# Exercise
From the entries, copy each line that includes "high".

# Extracted entries
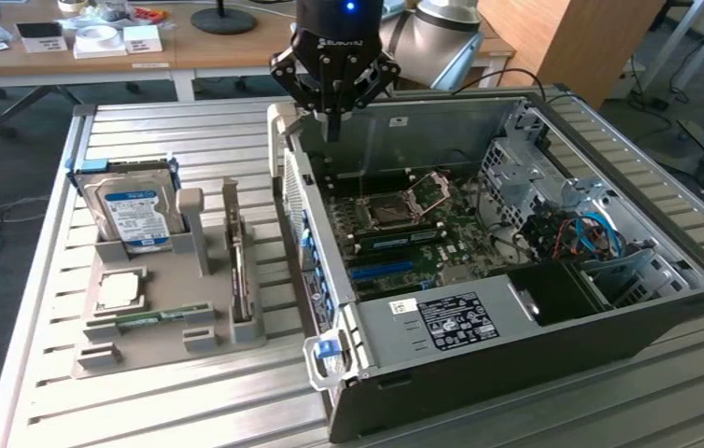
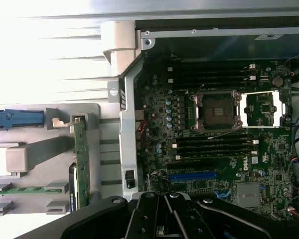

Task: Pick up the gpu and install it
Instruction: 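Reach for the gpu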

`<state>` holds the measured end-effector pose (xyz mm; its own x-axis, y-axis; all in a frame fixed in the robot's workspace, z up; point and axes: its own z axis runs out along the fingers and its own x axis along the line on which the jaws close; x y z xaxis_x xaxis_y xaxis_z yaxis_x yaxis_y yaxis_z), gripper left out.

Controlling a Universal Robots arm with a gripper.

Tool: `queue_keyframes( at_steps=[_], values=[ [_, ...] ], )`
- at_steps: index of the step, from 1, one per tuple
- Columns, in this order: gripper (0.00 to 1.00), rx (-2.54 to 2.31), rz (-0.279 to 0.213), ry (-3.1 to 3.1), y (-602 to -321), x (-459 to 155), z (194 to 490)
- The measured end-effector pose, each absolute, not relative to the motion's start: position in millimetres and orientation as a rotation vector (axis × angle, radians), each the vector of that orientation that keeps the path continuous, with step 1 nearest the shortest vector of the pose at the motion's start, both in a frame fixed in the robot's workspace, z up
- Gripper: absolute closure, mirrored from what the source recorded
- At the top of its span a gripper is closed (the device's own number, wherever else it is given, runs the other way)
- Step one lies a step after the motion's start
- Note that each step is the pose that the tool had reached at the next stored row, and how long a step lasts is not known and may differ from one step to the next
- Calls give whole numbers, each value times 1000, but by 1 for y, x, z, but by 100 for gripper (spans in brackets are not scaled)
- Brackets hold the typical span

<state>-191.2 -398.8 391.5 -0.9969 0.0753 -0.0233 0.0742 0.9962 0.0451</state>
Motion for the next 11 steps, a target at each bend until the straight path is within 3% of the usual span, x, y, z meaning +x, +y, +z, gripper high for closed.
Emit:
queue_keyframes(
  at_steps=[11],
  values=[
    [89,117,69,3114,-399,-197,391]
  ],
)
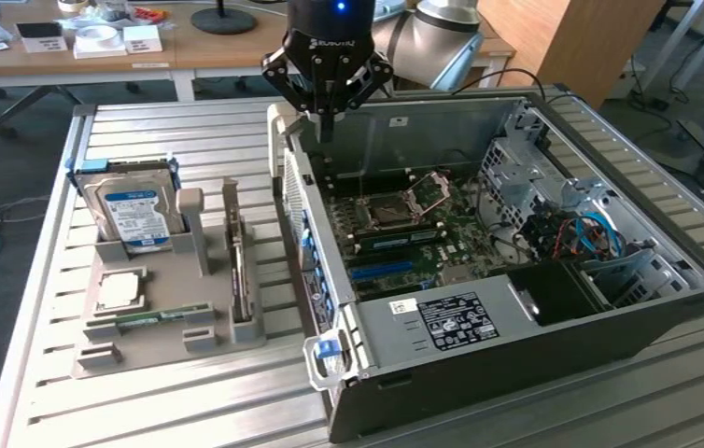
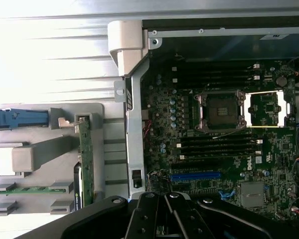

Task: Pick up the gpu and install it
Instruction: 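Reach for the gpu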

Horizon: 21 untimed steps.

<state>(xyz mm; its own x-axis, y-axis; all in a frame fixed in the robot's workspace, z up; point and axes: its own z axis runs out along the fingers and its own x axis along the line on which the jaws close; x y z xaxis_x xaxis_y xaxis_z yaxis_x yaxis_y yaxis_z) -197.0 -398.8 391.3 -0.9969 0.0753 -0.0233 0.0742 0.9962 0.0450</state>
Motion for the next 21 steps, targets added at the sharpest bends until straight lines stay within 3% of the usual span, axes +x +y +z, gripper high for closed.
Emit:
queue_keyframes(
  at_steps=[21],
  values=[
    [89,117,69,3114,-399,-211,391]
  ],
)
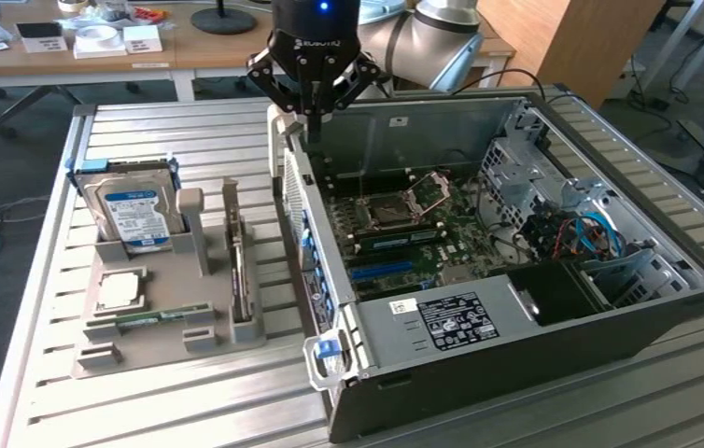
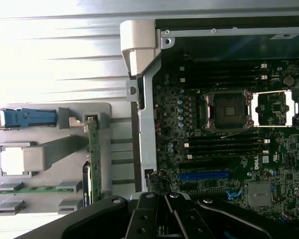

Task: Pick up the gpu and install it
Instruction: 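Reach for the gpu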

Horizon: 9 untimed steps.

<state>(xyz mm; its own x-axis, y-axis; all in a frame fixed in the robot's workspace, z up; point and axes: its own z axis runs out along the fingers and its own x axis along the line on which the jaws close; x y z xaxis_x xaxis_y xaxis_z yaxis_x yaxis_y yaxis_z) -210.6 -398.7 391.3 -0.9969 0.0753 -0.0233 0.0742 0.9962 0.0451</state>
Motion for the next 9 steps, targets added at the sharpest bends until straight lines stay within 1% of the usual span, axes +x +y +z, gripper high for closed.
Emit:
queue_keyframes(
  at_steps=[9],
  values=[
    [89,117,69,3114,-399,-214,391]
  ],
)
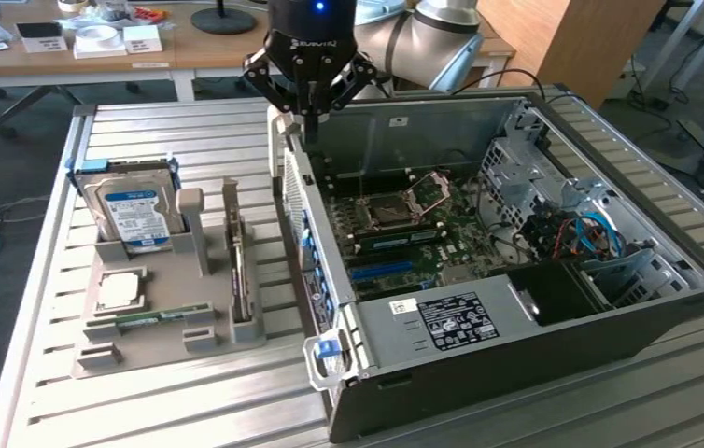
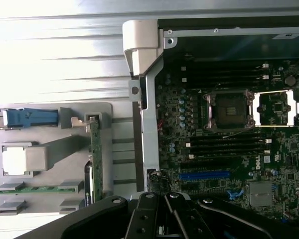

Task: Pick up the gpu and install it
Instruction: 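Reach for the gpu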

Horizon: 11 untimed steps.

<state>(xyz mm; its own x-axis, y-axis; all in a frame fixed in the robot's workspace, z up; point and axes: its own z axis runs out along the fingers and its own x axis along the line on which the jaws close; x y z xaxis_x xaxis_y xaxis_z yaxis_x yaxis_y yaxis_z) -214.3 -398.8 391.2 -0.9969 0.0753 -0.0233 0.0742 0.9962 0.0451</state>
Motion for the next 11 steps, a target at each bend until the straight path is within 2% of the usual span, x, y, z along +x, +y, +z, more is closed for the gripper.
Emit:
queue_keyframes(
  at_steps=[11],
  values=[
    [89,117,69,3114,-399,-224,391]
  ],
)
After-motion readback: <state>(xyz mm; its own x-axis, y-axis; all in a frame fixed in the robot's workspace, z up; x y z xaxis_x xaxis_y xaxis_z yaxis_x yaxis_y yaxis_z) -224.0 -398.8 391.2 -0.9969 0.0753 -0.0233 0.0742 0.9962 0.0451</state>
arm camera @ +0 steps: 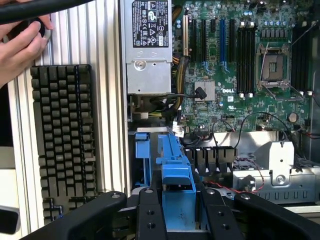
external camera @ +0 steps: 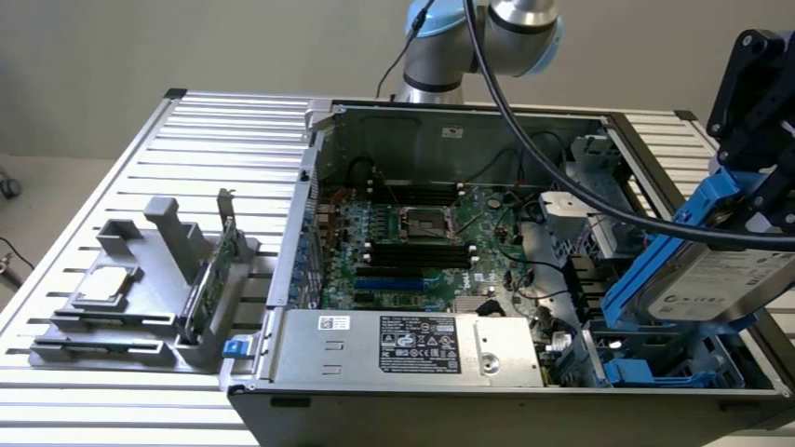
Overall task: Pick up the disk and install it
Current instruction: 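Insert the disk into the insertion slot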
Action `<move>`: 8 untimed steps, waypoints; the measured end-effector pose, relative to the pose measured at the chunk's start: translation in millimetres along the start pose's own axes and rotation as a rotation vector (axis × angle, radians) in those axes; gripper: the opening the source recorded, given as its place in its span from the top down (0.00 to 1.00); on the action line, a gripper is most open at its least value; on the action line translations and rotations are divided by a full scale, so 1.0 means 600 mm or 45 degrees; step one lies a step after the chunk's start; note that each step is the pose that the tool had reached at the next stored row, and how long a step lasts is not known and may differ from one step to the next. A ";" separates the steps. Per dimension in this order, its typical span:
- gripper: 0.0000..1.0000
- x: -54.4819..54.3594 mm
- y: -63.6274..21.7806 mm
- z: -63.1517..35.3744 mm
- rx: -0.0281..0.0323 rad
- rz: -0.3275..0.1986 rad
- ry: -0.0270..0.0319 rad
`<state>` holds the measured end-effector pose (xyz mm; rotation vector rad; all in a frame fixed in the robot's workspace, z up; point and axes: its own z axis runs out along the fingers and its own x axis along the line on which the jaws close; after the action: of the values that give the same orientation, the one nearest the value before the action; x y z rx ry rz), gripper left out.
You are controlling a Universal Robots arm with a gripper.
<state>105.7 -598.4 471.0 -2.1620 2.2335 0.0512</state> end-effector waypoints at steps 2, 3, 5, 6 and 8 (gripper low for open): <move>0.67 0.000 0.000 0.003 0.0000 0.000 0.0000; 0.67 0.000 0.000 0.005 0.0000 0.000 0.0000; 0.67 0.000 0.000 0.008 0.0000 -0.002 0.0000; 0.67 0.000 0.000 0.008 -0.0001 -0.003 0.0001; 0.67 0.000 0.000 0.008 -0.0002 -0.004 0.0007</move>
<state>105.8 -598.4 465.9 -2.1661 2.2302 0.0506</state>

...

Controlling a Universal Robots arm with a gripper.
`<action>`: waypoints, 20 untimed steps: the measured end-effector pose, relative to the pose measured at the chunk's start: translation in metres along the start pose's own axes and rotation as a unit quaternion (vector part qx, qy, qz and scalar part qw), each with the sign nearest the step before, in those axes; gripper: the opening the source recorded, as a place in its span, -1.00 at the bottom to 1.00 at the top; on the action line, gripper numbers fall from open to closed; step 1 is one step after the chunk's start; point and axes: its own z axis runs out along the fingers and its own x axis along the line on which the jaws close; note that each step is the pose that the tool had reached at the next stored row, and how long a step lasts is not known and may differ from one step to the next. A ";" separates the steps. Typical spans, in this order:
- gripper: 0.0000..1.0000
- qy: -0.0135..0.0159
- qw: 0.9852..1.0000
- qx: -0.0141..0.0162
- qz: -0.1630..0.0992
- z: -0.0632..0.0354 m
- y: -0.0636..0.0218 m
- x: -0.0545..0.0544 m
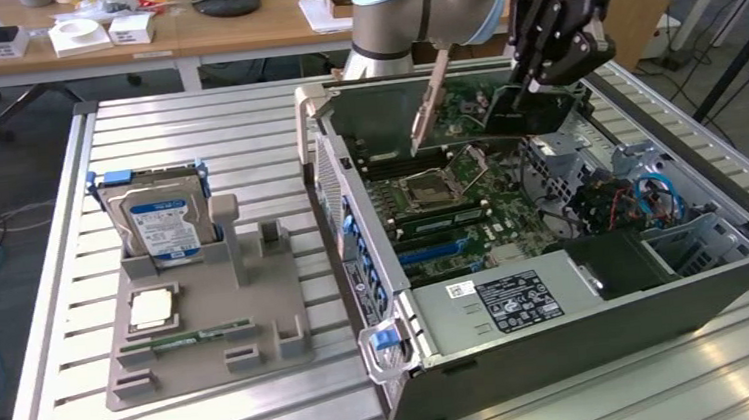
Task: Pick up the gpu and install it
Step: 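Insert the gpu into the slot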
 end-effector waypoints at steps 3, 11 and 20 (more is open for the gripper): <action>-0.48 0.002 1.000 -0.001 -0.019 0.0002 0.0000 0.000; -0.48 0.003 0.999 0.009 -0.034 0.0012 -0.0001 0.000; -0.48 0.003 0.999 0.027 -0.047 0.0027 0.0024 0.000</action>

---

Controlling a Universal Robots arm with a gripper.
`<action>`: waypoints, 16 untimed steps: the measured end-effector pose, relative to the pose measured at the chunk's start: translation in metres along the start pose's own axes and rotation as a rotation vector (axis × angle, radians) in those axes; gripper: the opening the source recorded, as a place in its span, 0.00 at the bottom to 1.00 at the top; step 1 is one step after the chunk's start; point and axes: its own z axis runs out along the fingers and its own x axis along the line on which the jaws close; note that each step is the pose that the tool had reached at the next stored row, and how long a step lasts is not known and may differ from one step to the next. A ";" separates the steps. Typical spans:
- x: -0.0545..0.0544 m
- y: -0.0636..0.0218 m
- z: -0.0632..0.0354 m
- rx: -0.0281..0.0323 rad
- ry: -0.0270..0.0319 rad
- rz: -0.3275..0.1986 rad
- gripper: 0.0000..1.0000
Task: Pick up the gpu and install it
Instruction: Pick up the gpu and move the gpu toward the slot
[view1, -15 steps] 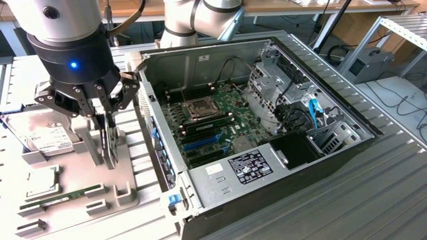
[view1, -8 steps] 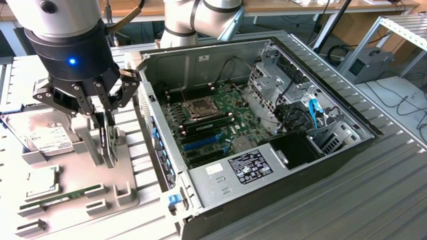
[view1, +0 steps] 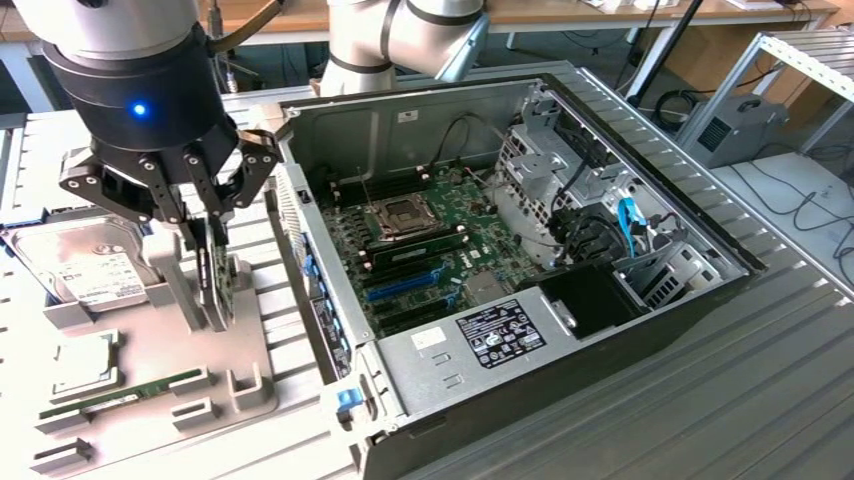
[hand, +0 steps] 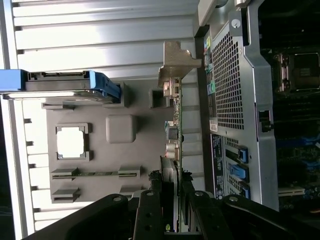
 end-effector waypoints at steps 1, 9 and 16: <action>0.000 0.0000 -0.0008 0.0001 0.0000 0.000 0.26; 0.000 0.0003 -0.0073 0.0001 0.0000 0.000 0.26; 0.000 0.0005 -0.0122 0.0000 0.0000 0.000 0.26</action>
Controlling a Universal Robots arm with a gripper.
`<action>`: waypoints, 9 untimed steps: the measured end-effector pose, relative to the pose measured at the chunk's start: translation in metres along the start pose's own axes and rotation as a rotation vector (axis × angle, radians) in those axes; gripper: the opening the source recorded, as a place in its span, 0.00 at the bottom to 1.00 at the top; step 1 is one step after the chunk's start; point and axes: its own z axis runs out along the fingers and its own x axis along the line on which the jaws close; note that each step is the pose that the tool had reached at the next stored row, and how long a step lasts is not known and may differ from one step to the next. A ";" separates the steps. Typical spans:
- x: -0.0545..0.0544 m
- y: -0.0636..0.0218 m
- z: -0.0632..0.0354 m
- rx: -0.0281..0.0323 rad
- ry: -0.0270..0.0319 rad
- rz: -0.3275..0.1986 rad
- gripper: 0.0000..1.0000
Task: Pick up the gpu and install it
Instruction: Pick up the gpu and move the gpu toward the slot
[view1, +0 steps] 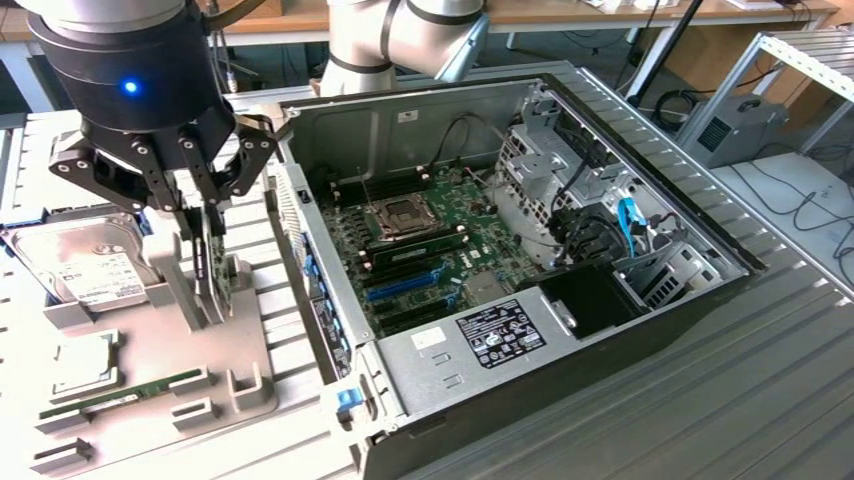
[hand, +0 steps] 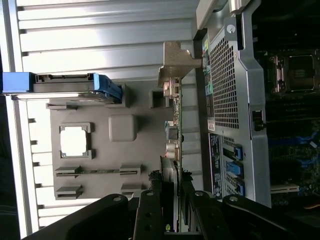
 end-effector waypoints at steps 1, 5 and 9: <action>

# Reply
Motion for the next 11 steps, a target at each bend until the straight path is within 3% of the usual span, x, y, z meaning +x, +y, +z, gripper high for closed.
Motion for the next 21 steps, targets added at the sharpest bends until straight lines stay within 3% of the usual span, axes +x +y +z, gripper high for closed.
Motion for the next 9 steps, targets added at the sharpest bends until straight lines stay within 1% of the usual span, axes +x +y +z, gripper high for closed.

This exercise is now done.